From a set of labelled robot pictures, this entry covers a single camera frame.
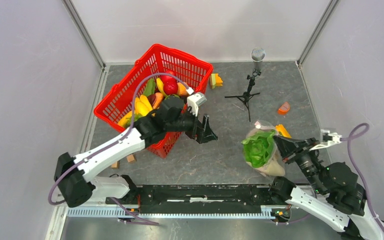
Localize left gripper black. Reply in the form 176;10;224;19
165;104;218;144

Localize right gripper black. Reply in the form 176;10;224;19
271;133;326;192

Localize white long radish toy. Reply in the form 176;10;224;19
256;155;286;177

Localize clear zip top bag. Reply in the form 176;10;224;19
241;120;286;178

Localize napa cabbage toy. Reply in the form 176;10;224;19
241;129;276;168

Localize small red apple toy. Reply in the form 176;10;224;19
163;81;179;96

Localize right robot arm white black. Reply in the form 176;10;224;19
268;136;384;240

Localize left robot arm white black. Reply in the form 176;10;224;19
48;92;218;208

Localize orange waffle toy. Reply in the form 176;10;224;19
275;124;291;138

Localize orange slice toy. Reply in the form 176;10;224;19
277;101;291;115

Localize orange peach toy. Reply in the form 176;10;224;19
177;82;189;97

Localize orange sweet potato toy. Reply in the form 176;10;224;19
147;92;165;109

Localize yellow banana bunch toy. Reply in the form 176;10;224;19
134;94;153;117

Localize green cucumber toy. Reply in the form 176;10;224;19
142;78;156;97

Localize wooden block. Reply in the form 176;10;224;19
126;154;137;163
110;161;120;169

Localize yellow mango toy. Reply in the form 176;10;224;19
117;111;135;128

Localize microphone on black tripod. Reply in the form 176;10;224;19
224;47;266;121

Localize red plastic basket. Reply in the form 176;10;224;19
94;44;213;158

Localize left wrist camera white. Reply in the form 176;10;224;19
186;87;207;117

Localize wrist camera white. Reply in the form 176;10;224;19
310;129;342;151
186;87;207;117

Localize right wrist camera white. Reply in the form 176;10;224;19
310;129;342;151

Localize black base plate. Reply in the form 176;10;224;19
117;184;286;214

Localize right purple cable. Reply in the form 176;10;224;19
274;123;384;237

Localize purple cable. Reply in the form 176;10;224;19
47;72;195;227
274;123;384;237

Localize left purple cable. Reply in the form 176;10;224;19
47;72;195;227

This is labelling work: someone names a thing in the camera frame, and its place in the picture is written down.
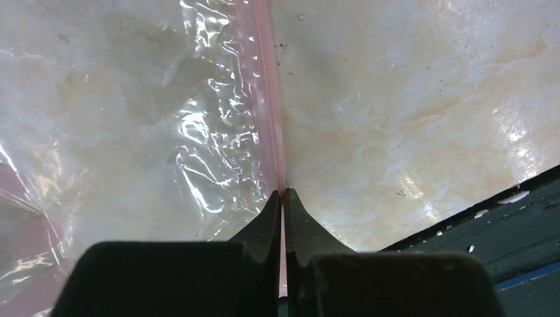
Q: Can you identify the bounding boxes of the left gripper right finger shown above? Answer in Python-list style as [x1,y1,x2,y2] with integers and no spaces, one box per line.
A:
[284,188,505,316]

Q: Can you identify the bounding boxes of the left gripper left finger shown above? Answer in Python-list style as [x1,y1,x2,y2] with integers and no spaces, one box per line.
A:
[52,192,281,316]

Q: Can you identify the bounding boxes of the clear zip top bag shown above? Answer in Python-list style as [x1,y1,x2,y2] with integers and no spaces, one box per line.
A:
[1,1,284,316]

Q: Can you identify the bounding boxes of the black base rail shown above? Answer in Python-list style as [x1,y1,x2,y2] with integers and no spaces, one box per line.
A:
[386,166,559,316]

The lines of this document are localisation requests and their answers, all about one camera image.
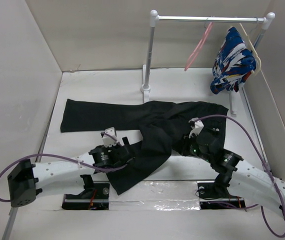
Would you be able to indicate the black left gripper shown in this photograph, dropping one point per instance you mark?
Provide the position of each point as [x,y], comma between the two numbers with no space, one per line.
[116,146]

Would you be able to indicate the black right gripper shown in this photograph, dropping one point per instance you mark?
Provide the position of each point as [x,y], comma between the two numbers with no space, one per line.
[184,145]

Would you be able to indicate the black trousers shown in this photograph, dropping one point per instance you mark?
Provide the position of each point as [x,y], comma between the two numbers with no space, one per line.
[162,125]

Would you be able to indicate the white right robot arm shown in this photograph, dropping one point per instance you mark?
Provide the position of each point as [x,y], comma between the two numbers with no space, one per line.
[236,175]

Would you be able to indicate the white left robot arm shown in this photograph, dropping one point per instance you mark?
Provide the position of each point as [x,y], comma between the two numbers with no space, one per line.
[28,180]

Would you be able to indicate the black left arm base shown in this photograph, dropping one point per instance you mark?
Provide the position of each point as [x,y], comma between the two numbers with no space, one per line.
[92,199]

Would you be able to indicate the pink plastic hanger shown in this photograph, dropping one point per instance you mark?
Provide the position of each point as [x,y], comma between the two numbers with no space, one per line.
[208,27]

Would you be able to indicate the cream plastic hanger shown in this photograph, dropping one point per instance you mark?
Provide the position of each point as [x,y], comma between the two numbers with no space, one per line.
[251,47]

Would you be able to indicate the blue patterned garment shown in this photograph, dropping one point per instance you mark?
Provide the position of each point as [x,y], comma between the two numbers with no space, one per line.
[233,65]

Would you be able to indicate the white metal clothes rack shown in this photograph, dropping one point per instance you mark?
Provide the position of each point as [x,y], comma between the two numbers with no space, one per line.
[166,52]

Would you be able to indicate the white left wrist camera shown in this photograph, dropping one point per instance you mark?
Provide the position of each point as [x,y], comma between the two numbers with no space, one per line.
[110,137]

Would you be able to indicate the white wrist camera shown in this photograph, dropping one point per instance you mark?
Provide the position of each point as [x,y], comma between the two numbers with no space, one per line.
[110,137]
[196,127]

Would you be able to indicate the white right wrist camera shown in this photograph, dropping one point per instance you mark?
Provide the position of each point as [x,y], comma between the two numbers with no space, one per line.
[196,127]

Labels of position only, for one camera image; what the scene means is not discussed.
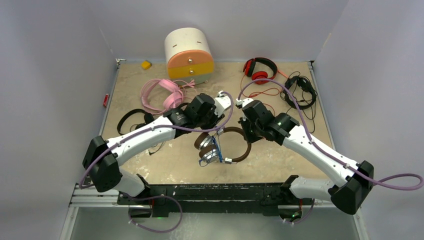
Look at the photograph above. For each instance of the red black headphones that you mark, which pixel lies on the red black headphones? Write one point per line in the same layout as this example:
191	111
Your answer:
249	68

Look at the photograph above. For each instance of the brown leather silver headphones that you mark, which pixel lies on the brown leather silver headphones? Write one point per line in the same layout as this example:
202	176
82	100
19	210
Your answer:
232	143

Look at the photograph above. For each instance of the pink headphones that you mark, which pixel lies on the pink headphones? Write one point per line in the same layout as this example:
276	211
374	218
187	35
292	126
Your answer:
172	92

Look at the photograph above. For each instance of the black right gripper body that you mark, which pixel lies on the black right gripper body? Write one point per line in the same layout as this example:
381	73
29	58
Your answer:
252	132

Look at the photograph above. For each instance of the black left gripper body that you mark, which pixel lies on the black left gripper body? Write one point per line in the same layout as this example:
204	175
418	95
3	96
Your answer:
207	122

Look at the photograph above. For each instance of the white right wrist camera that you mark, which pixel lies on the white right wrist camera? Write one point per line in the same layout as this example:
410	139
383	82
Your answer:
241	103

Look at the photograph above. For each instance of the black headphones right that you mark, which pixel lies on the black headphones right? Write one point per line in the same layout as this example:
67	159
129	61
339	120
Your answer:
305	95

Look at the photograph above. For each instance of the small red clip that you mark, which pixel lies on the small red clip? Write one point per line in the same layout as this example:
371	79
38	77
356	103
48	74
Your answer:
106	100

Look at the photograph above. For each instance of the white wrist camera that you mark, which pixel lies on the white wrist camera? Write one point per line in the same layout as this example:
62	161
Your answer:
241	103
222	103

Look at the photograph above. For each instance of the cream orange yellow drawer box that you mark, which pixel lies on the cream orange yellow drawer box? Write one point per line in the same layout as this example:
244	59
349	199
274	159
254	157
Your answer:
188	56

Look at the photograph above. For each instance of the small yellow block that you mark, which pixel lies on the small yellow block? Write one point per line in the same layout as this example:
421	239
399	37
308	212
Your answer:
145	65

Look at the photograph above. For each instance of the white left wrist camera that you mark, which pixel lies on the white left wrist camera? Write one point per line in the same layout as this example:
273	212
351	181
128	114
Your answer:
222	103

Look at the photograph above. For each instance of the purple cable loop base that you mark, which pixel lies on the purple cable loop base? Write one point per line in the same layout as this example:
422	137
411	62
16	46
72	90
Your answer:
157	211

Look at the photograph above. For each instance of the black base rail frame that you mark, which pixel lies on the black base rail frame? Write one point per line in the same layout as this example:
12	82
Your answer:
267	199

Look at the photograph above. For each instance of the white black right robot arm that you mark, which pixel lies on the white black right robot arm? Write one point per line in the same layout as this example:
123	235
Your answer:
347	185

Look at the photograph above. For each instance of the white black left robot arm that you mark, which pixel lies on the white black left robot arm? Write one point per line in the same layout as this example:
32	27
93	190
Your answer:
104	157

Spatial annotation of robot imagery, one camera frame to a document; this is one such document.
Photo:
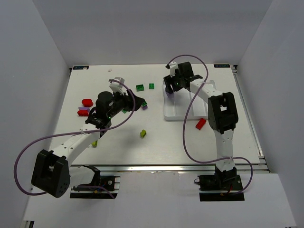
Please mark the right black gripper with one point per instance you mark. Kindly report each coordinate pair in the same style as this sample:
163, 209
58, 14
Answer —
169, 81

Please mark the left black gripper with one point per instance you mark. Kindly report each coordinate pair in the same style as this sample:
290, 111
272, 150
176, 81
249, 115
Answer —
130, 101

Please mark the green and purple lego stack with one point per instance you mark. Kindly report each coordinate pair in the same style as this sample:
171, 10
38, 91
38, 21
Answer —
144, 105

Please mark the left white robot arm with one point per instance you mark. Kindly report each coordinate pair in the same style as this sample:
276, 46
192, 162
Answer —
53, 172

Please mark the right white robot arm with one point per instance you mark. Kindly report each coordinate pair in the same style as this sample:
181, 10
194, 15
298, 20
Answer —
222, 115

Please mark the green lego brick far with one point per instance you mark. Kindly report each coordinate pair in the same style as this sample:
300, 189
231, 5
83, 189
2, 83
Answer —
140, 88

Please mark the white divided tray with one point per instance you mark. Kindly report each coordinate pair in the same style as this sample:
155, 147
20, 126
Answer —
193, 102

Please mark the lime small lego brick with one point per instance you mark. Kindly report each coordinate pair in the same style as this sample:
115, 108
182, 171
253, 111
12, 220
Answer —
143, 133

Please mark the right blue table sticker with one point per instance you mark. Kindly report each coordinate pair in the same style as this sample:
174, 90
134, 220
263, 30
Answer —
221, 65

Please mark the blue table sticker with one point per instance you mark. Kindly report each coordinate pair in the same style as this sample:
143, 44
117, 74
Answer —
80, 68
221, 65

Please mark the red rectangular lego brick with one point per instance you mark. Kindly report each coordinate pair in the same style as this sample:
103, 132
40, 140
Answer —
201, 123

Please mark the red rounded lego brick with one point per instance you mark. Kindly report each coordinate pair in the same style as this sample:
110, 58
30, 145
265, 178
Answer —
87, 102

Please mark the red curved lego brick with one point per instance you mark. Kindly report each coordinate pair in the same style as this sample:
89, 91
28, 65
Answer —
83, 113

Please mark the purple curved lego brick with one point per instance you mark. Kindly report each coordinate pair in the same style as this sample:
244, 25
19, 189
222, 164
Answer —
84, 109

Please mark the lime curved lego brick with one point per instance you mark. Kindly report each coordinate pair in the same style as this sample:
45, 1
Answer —
94, 144

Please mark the left blue table sticker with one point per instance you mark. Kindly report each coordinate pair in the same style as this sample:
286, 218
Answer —
80, 68

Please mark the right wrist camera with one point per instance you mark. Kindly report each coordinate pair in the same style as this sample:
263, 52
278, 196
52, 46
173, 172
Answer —
172, 67

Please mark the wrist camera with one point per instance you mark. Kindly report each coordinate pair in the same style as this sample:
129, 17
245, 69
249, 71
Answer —
172, 67
116, 85

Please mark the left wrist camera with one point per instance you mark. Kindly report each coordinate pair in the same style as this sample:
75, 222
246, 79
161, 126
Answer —
116, 85

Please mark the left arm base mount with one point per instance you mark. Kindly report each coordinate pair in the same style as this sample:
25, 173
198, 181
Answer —
88, 182

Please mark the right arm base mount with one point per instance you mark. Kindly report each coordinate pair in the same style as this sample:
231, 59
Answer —
220, 187

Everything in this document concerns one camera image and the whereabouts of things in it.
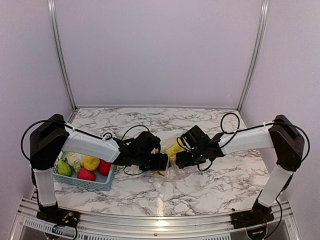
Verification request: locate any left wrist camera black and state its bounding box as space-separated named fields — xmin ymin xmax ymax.
xmin=128 ymin=131 xmax=161 ymax=156

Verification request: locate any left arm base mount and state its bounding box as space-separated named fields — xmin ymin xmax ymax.
xmin=36 ymin=202 xmax=80 ymax=228

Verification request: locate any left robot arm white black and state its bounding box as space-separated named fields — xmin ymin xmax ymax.
xmin=26 ymin=114 xmax=169 ymax=223

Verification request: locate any left aluminium frame post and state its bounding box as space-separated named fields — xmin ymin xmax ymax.
xmin=47 ymin=0 xmax=77 ymax=112

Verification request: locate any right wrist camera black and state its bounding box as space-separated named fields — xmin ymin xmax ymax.
xmin=178 ymin=125 xmax=211 ymax=151

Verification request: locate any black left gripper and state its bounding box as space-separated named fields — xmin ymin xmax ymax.
xmin=134 ymin=152 xmax=172 ymax=172

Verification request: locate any light blue plastic basket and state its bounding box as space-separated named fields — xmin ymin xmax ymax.
xmin=53 ymin=152 xmax=117 ymax=191

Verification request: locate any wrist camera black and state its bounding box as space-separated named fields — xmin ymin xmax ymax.
xmin=178 ymin=125 xmax=211 ymax=151
xmin=128 ymin=131 xmax=161 ymax=156

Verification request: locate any right aluminium frame post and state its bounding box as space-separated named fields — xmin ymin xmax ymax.
xmin=237 ymin=0 xmax=270 ymax=113

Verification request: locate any aluminium frame post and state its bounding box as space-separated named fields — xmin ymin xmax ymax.
xmin=237 ymin=0 xmax=270 ymax=113
xmin=47 ymin=0 xmax=77 ymax=112

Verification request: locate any clear zip top bag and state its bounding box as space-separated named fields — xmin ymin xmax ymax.
xmin=145 ymin=137 xmax=197 ymax=182

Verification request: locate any yellow fake bell pepper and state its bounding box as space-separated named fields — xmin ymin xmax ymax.
xmin=83 ymin=155 xmax=100 ymax=171

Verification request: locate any red fake apple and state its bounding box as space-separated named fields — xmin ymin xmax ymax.
xmin=77 ymin=167 xmax=96 ymax=181
xmin=97 ymin=159 xmax=112 ymax=176

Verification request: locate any white green fake cabbage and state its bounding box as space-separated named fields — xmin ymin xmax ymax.
xmin=62 ymin=151 xmax=85 ymax=173

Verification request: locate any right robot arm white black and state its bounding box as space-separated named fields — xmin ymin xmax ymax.
xmin=175 ymin=114 xmax=311 ymax=224

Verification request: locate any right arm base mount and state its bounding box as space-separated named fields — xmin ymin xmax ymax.
xmin=230 ymin=199 xmax=275 ymax=229

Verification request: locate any yellow fake banana bunch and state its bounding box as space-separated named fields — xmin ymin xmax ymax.
xmin=160 ymin=142 xmax=183 ymax=180

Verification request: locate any green fake pear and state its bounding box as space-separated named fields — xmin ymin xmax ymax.
xmin=57 ymin=159 xmax=73 ymax=177

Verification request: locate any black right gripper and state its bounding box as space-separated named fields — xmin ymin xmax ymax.
xmin=175 ymin=147 xmax=206 ymax=169

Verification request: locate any front aluminium rail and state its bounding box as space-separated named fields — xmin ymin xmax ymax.
xmin=8 ymin=198 xmax=301 ymax=240

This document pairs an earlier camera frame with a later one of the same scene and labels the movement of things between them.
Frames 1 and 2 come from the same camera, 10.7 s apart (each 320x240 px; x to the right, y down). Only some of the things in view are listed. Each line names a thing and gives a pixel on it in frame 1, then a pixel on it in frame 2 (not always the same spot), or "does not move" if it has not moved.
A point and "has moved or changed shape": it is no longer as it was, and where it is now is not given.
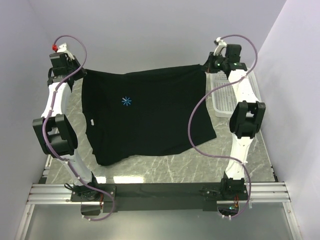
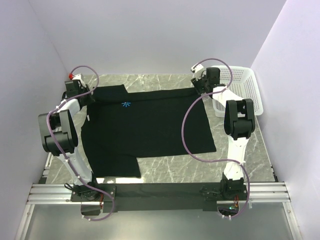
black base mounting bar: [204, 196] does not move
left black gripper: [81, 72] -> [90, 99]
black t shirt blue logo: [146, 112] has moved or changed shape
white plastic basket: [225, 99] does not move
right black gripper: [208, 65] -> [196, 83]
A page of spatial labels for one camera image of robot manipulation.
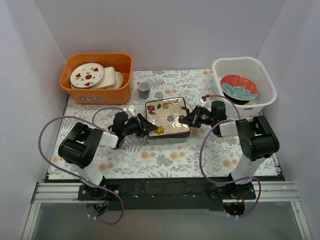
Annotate small grey white cup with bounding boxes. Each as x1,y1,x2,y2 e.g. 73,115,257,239
137,82,151,99

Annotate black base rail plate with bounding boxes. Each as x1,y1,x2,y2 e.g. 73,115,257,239
77,177,259,211

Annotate glossy black plate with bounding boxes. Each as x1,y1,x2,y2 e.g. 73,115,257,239
226,95,249,105

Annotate round watermelon pattern plate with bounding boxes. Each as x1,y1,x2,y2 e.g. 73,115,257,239
69,62,105,89

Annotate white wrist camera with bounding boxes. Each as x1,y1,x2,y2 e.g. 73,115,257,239
200,94,211,109
122,104,136,118

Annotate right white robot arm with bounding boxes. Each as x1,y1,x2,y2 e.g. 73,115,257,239
179,100,280,199

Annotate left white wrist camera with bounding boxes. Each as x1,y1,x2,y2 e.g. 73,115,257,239
122,104,136,118

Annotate purple cable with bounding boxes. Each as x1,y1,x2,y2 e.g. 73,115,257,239
37,104,136,225
199,94,262,218

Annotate square floral plate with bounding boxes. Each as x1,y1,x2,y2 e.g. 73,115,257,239
145,97,190,133

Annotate black floral rectangular plate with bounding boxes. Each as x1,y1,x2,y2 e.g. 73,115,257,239
147,130,191,139

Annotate floral patterned table mat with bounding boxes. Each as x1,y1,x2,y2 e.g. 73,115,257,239
47,69,280,180

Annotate white plastic bin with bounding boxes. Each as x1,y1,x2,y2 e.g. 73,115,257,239
212,56,277,118

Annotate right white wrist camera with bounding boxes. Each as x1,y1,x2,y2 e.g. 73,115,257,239
200,94,211,109

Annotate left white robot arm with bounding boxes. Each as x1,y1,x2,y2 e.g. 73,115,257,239
58,112,158,200

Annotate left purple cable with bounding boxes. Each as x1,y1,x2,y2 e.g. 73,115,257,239
37,104,136,225

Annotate cream rectangular plate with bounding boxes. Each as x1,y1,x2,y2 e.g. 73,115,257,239
94,67,116,89

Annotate small cream plate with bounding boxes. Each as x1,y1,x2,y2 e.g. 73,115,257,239
108,71,124,89

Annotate large red teal plate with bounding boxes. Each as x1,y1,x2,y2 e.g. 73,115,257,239
220,74,259,101

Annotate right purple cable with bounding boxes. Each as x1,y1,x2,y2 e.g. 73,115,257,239
199,94,262,218

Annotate dark plate under square plate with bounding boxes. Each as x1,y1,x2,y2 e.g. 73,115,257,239
185,102,194,113

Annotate orange plastic bin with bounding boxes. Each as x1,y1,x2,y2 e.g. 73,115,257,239
59,53,133,105

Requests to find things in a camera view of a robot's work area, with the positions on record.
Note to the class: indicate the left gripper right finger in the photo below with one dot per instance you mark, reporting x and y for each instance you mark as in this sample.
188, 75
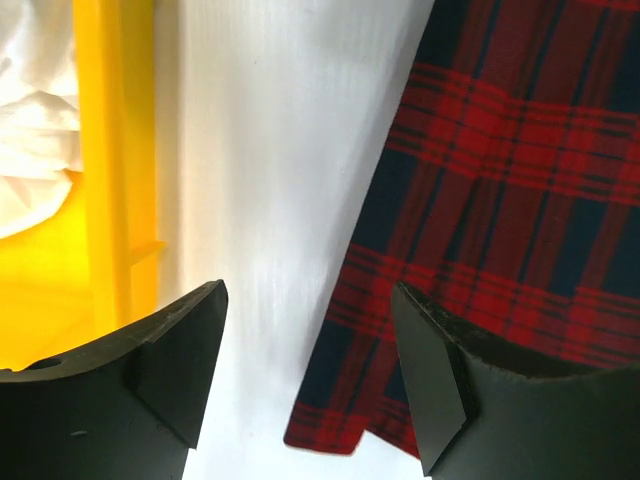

========================================================================

EXERCISE AIM:
Show each line of the material above where "changed" occurs.

ANSWER TO THE EXERCISE:
A point and "has moved or changed shape": it is no longer as it was, and where it is now is not given.
black t shirt blue logo: [146, 112] has moved or changed shape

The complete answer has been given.